Task instructions: Exactly retype the lines of the material from its first line to the line with "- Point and", including both.

Given information:

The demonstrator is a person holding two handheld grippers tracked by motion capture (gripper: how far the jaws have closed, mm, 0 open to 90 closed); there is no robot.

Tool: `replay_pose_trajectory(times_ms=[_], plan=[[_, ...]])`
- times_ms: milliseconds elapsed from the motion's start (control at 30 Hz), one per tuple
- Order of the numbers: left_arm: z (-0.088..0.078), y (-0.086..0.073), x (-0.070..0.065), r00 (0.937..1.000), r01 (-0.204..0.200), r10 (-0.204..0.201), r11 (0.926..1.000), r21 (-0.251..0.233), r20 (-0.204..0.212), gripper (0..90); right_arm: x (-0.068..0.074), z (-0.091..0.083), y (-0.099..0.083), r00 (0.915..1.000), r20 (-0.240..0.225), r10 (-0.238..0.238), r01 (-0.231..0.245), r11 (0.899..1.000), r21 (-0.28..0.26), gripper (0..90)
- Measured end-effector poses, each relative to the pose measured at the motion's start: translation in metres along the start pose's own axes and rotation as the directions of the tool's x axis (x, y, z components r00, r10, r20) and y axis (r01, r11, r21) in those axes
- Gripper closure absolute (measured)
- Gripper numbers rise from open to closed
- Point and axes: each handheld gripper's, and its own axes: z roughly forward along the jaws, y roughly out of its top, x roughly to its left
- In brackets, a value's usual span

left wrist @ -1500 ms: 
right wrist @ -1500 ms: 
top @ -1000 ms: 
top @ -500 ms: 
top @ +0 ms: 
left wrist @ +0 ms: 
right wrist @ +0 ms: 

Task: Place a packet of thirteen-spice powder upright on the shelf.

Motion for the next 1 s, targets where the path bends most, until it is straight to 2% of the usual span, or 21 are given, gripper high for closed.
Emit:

Output below:
The demonstrator is a person holding two handheld grippers tracked by motion capture (gripper: how far the jaws have closed, mm, 0 open to 90 closed); there is no robot.

Tool: `replay_pose_trajectory(times_ms=[_], plan=[[_, ...]])`
- times_ms: milliseconds elapsed from the motion's start (control at 30 Hz), one per tuple
- Order of the numbers: left_arm: z (-0.088..0.078), y (-0.086..0.073), x (-0.070..0.065), r00 (0.937..1.000), r01 (-0.204..0.200), r10 (-0.204..0.201), r11 (0.926..1.000), r21 (-0.251..0.233), r20 (-0.204..0.212), gripper (0..90); right_arm: x (-0.068..0.074), z (-0.091..0.083), y (-0.099..0.083), r00 (0.915..1.000), r20 (-0.240..0.225), r10 (-0.238..0.238), r01 (-0.231..0.245), r11 (0.899..1.000), r21 (-0.28..0.26), gripper (0..90)
- Measured end-effector poses, each relative to the pose measured at the motion's start: translation in metres along the start pose's own axes and rotation as the directions of the tool's x axis (x, y, z components r00, r10, r20) and y axis (r01, r11, r21) in those axes
- Gripper closure absolute (measured)
- Gripper numbers rise from open to closed
- Point and axes: each handheld gripper's, and its own axes: z roughly forward along the jaws, y roughly out of its top, x roughly to its left

A complete answer has now been given.